The general laughed again. “Oh this is too good,” he said, shaking his head. “You’ve kept her in the dark, haven’t you Gelsyne? That’s how you’ve managed to keep her hidden so long, even though the king has been searching for her. He’s been scouring the newborns in both Lochanlee and the Beanntan Deigh for the past twenty years, testing each one of them for fire magic. It never occurred to him to search Domhain for her.”

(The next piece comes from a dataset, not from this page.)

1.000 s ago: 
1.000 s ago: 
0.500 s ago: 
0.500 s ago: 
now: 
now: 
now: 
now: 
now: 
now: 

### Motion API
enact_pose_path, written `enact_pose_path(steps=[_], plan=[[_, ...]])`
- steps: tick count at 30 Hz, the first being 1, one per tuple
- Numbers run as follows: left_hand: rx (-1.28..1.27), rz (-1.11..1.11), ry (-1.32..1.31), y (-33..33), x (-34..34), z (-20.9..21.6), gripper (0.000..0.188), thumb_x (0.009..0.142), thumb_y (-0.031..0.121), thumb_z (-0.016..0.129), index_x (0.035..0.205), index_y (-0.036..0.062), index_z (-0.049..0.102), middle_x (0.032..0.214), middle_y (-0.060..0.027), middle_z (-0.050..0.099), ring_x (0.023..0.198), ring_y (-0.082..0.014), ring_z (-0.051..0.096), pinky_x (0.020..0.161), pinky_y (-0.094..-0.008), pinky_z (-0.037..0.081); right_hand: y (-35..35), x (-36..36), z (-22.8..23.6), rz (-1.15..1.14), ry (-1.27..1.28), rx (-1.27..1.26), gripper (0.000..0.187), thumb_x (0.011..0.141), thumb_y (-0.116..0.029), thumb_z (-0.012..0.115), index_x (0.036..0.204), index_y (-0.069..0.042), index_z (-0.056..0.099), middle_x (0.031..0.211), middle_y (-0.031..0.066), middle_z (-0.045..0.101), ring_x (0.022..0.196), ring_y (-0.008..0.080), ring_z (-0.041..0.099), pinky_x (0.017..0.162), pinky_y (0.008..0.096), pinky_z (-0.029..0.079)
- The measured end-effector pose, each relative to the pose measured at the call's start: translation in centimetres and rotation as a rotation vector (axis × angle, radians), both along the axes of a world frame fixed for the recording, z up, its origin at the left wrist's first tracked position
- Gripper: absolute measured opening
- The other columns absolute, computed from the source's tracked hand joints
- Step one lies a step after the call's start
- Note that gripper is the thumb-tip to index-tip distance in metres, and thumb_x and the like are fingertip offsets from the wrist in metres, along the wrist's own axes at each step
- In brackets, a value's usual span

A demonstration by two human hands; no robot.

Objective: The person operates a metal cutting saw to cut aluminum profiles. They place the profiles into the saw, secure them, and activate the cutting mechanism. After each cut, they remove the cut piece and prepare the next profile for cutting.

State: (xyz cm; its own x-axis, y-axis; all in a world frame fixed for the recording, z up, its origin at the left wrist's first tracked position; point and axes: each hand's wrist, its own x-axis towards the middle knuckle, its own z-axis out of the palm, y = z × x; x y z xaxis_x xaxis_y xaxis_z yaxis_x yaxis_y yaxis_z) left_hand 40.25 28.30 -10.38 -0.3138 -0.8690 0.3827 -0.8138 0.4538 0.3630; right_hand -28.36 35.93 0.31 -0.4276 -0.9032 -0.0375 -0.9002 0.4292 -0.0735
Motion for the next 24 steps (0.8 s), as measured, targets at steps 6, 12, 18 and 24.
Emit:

“That’s because King Aolis has scrambled harpy eggs for a brain,” Gelsyne snapped. “Go back and tell your king you’ve failed, cousin. I’ll never let you take Adara, not so long as there’s breath in my body.”

“Then we’ll just have to fix that, won’t we?”

Slaugh’s form rippled, and the air surrounding him grew hazy. His armor melted into his skin as his muscles swelled and his shape changed, legs shortening, arms lengthening, black and silver hair sprouting as he changed into a hulking silverback gorilla. Roaring, he crossed the room in one bounding leap, then grabbed my mother by the torso and slammed her into the wall. Her head cracked against the stone, and she cried out in pain as those huge fingers tightened around her ribcage.

“Mother!” I rushed to her aid, but Dune stepped into my path, his own sword raised.

“Not so fast,” he tsked. “You’re coming with us.”